• Another Look at Survey Bias

    by  • November 2, 2012 • 102 Comments

    Questions continue to be raised about the accuracy of the polls. Obviously, in just a few more days, we’ll know which polls were right (on average) and which were wrong. But in the meantime, it’s useful to understand how the polls are – at the very least – different from one another, and form a baseline set of expectations to which we can compare the election results on Tuesday. The reason this question takes on special urgency now is that there’s essentially no time left in the campaign for preferences to change any further: if the state polls are right, then Obama is almost certain to be reelected.

    In previous posts, I’ve looked at both house effects, and error distributions (twice!), but I want to return to this one more time, because it gets to the heart of the debate between right-leaning and left-leaning commentators over the trustworthiness of the polls.

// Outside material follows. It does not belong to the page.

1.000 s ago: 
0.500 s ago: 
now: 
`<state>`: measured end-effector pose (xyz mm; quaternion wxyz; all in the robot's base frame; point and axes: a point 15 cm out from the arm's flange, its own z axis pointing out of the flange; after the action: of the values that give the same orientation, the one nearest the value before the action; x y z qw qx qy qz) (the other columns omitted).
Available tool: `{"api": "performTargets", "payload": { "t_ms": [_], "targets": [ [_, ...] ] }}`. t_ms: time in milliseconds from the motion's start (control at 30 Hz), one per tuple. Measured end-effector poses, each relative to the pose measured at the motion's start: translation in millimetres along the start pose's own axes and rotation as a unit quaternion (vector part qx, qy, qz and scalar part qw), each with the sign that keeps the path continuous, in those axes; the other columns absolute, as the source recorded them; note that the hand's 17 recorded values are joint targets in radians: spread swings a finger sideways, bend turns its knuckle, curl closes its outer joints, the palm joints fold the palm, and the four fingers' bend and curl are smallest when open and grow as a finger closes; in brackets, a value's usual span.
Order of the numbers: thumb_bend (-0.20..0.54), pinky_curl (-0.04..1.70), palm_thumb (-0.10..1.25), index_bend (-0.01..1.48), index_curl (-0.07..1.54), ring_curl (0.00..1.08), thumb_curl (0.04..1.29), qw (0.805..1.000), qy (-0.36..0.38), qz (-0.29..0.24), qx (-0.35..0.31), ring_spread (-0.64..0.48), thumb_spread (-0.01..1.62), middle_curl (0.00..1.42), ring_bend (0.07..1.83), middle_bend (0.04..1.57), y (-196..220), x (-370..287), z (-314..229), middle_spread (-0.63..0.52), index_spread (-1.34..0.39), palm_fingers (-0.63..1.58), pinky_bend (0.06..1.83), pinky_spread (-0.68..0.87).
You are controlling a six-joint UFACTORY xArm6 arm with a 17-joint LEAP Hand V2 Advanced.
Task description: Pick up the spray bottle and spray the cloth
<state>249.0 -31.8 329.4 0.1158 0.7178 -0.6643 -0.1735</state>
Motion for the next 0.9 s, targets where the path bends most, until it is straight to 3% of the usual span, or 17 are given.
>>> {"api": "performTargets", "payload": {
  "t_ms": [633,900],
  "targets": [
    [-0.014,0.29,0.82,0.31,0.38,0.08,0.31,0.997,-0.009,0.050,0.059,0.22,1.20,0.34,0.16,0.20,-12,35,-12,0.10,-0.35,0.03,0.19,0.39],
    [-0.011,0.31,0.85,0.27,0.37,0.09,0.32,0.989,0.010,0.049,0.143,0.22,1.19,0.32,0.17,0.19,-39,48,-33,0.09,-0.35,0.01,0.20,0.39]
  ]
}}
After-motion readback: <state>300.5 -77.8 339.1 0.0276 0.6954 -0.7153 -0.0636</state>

    A relatively small number of survey firms have conducted a majority of the state polls, and therefore have a larger influence on the trends and forecasts generated by my model. Nobody disputes that there have been evident, systematic differences in the results of these major firms: some leaning more pro-Romney, others leaning more pro-Obama. As I said at the outset, we’ll know on Election Day who’s right and wrong.

    But here’s a simple test. There have been hundreds of smaller organizations who have released fewer than a half-dozen polls each. Most have only released a single poll. We can’t reliably estimate the house effects for all of these firms individually. However, we can probably safely assume that in aggregate they aren’t all ideologically in sync – so that whatever biases they have will all cancel out when pooled together. We can then compare the overall error distribution of the smaller firms’ surveys to the error distributions of the larger firms’ surveys. (The survey error is simply the difference between the proportion supporting Obama in a poll, and my model’s estimate of the “true” proportion on that state and day.)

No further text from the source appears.